Australia House Prices to Cool From Red-Hot Levels, Westpac Says
(Bloomberg) -- Australia’s “fizzing” housing market is set to begin cooling in the period ahead as several factors -- including strained affordability and likely lending curbs -- combine to restrain prices, Westpac Banking Corp. said.
The bank brought forward its forecast property gains for this year to 15%, from 10% previously, to reflect the current surge, while retaining its overall two-year expectation of a 20% increase, according to a research note Monday. It noted that Sydney dwelling prices rose 3.7% last month, with the median property gaining more than A$1,000 ($777) a day.
“While we remain bullish on Australia’s housing outlook, we do not expect the red-hot pace of the first few months of 2021 to continue,” said Matthew Hassan, senior economist at Westpac. “The general pattern of dwelling price cycles often sees strong bursts followed by an extended period of flattening.”
Australia’s housing market has been fueled by record low borrowing rates, an improving economic outlook, an under-supply of new houses and government incentives. The first quarter saw a 5.6% jump across the major capital cities, with March posting the biggest increase in 32 years.

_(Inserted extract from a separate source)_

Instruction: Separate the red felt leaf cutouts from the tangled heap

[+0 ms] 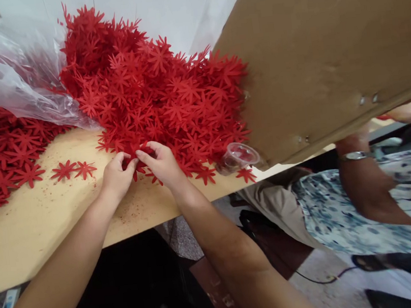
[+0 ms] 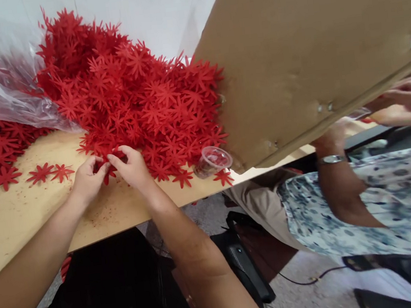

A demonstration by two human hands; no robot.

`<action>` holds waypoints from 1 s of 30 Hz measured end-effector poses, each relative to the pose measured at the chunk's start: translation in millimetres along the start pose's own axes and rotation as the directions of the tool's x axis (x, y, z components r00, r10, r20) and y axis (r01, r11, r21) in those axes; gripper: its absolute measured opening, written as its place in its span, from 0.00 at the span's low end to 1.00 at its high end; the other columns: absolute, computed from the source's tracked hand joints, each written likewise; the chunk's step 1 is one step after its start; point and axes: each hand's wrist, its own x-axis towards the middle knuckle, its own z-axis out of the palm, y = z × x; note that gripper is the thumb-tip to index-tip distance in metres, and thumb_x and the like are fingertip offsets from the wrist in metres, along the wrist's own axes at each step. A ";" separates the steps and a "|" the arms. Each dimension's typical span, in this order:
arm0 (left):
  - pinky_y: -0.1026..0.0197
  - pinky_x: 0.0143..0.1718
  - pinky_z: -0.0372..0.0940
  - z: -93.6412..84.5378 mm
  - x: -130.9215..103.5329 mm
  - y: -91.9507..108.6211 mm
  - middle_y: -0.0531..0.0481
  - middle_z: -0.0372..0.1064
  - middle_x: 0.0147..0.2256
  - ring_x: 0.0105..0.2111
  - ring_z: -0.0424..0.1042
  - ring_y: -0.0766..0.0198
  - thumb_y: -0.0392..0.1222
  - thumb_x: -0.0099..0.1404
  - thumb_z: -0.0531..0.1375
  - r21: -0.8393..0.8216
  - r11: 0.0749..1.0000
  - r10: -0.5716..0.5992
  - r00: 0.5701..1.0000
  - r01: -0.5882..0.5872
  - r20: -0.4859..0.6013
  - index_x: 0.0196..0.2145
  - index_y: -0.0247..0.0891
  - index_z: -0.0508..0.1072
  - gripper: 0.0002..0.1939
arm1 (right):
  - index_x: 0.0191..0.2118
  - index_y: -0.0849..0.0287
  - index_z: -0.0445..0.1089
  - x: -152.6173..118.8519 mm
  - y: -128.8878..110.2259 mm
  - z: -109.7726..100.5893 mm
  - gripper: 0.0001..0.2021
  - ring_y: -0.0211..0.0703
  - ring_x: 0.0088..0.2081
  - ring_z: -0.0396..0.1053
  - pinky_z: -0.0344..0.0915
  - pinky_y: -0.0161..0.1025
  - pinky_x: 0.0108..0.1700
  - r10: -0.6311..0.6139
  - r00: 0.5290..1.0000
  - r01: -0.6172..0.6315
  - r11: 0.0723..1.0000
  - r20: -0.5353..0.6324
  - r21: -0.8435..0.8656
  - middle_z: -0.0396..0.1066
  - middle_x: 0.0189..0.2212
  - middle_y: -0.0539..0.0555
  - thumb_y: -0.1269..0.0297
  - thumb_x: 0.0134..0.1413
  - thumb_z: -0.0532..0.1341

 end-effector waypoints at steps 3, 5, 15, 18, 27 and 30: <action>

Westpac listed four key reasons that the boom could run out of steam:
- Sellers returning: The surge in demand “caught markets on the hop.” Sellers are now coming back strongly, and while new listings can still rely on strong demand, the balance is shifting;
- Affordability: “The air gets pretty thin at these levels, especially for would-be first-time buyers,” Hassan said. The “time to buy a dwelling” index in Westpac’s Consumer Sentiment survey is down almost 20% from a November high. The index has picked “every twist and turn” in the housing market since the early 1970s, usually with a lead of three to six months, according to Hassan;
- Macro-prudential policy: Investors have been subdued to date, but that’s unlikely to continue as prices surge and affordability is stretched. Investors driving even faster credit growth will probably leave regulators uncomfortable; and
- Potential oversupply: Westpac sees this coming into play through 2022, reflecting stalled population growth with immigration stalled during last year’s Covid lockdown, and strong construction in response to government incentives
Hassan noted moderations in Australia’s housing market are historically driven by interest-rate increases. With the central bank trying to rekindle inflation, however, it doesn’t expect to tighten policy until 2024 at the earliest.
“While that will not be a factor this time, we still expect the boom to run out of steam as affordability pressures impact this year and prudential measures come into frame in 2022,” Hassan said.